To make the day even more special, Yael Israel Roggen joined the wish team, and handed out bags of candy to every wounded warrior that passed by. Yael is the founder of Treats for Our Troops, and along with many volunteers, spends each day sending care packages and handing out treats to our nations’ heroes. Her Facebook site can be found at: http://www.facebook.com/pages/Treats-4-Our-Troops/165771763532.

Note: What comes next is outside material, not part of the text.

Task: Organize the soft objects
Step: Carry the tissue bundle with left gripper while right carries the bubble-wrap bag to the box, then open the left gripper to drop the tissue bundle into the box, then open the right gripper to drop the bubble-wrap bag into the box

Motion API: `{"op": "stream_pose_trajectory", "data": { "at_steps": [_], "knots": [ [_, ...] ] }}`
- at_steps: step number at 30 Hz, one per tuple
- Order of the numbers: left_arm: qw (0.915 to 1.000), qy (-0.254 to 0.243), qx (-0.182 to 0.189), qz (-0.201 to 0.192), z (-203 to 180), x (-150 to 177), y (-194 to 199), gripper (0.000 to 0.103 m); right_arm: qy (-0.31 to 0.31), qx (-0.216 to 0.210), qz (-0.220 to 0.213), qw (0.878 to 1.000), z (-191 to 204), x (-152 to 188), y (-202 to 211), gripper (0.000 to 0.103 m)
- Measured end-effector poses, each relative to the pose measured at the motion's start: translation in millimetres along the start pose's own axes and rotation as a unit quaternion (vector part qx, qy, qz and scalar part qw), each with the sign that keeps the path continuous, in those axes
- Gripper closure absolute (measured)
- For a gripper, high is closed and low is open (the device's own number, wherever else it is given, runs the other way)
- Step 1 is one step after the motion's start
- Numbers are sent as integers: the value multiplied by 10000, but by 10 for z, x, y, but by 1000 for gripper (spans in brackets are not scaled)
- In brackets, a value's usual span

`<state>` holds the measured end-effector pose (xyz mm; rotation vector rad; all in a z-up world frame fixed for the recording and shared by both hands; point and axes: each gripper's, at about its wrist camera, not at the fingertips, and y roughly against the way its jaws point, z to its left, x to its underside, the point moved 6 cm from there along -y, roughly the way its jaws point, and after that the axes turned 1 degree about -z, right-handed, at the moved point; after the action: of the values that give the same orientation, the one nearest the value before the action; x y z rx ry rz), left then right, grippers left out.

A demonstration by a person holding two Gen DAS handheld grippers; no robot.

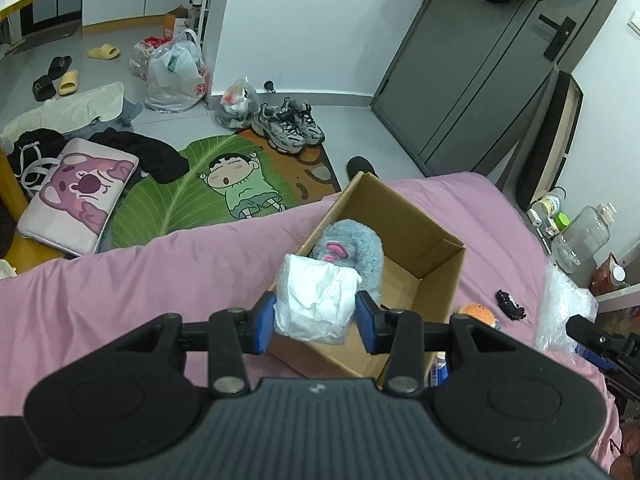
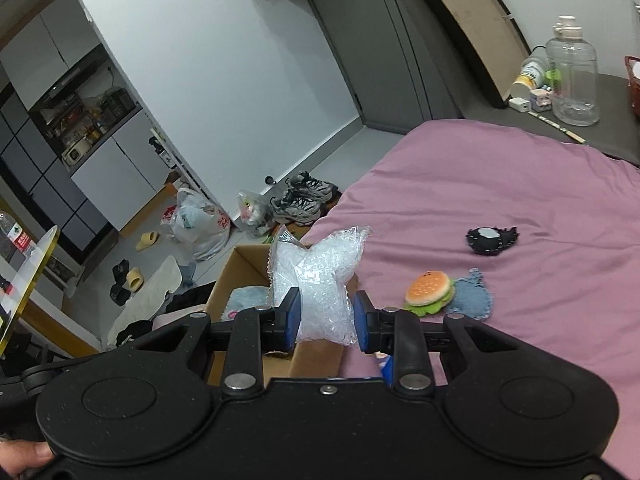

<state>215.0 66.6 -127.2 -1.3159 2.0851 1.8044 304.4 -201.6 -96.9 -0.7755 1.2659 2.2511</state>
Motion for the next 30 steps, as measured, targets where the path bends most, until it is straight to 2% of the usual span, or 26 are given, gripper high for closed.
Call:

After Tim and Dustin had a chance to visit and catch up, WISH for OUR HEROES had one more surprise for Tim and his family. W4OH president Jeff Wells presented the Senkowski family with tickets to the 2012 Indianapolis 500. “Tim, as a Hoosier, you understand the history and tradition associated with the Indianapolis Motor Speedway. As a very small token of our appreciation for your service to our country, and on behalf of WISH for OUR HEROES and the Indianapolis Motor Speedway, we would like to present your family with tickets to this year’s Indy 500. Although we understand you may not be able to attend due to your injuries, we want you to know that we’re going to take great care of your family back home, and we’ll give them the race of a lifetime here in a few weeks,” Wells explained. These tickets were generously donated through a new program started in March 2012 between WISH for OUR HEROES and the Indianapolis Motor Speedway. Donors have the opportunity to donate funds specifically to send military members to any of the races at the Indianapolis Motor Speedway. Donors can make a general donation or can purchase an entire ticket for a military member. Also, for anyone that owns a ticket they may not be using, there is the option to donate the ticket to a military member. Donors can specify which branch they would like to donate their ticket, and they can also specify things like ‘wounded military member’, ‘veteran’, etc. For more information or to make a donation, visit www.wish4ourheroes.org.
Mission accomplished. The next morning, WISH for OUR HEROES personnel boarded a plane. Destination: the next military family in need.